Index Universal Life Insurance is the perfect retirement solution for business owners because it overcomes all of the obstacles above:
- Index Universal Life Insurance can provide Tax-Free income if it is properly funded.
- Business owners need life insurance to cover their business debt and to provide for their families if they were to die.
- Since Index Universal Life Insurance is not considered a tax-qualified plan according to the IRS, there is no requirement for the business owner to fund a similar plan for his or her employees.
- It’s simple and easy. There are no separate record keeping or tax forms required (Uncle Sam doesn’t even know when an individual policy exists).

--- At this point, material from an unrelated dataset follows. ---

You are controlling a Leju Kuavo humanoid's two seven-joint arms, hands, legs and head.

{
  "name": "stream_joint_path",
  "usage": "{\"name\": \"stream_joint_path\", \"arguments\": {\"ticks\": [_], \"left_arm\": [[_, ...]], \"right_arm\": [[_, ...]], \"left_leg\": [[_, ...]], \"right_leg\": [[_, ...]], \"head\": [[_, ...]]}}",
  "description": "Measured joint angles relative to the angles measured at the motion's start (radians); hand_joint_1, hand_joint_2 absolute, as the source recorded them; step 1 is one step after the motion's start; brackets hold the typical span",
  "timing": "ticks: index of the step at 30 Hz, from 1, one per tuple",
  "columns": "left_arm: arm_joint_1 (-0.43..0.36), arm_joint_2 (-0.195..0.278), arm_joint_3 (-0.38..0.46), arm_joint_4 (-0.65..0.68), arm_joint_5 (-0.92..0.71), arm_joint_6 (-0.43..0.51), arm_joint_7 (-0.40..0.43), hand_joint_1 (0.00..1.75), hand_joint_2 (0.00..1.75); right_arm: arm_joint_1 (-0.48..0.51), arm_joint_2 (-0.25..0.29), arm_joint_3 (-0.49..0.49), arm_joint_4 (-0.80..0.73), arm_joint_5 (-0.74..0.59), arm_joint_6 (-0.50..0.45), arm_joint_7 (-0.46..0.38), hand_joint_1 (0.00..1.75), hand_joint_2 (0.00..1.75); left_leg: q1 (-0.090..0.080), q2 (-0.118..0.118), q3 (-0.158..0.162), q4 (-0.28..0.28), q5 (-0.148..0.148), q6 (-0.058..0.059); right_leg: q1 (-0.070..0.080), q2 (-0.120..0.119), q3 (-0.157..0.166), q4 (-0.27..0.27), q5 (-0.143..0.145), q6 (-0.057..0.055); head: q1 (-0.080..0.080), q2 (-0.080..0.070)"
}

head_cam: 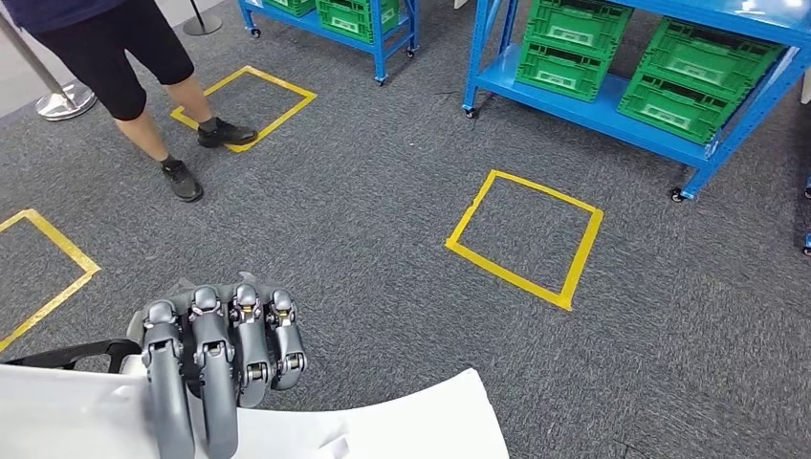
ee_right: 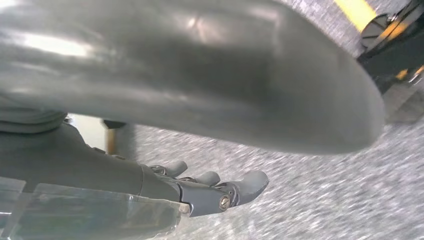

- It provides instant liquidity (for pennies on the dollar) to the owner’s heirs or estate if the owner decides to keep the business until his or her death.
- Cash value can be treated as Asset to the company.
- It has NO age or income requirements for contributions (you can start this for your children or grandchildren the week after they are born and let it accumulate during all those additional decades of their lives.
- It grows without annual taxation.
- The money can be accessed tax-free.
- It is incredibly flexible since you decide the payment methods.
- The actual cost of insurance is very inexpensive because it is based on the age of the child.
- You decide when (if ever) to transfer ownership to the child.
Index Universal Life Insurance is the perfect option for your children or grandchildren.
This could be the greatest gift a parent or grandparent could bestow upon the next generation. A gift your kid will never be able to repay. A gift that will produce a harvest long after you are gone. A gift that could make a difference in the lives of thousands if your child or grandchild follows the principle set forth above.
Conclusion: Why wait? By using the Indexed Universal Life (IUL) Insurance, you never have to factor in any negative numbers (it’s contractually guaranteed to NEVER have a negative return. EVER). Not in a year. No matter how much a stock market goes down. The worst you can do in any given year is zero percent increase.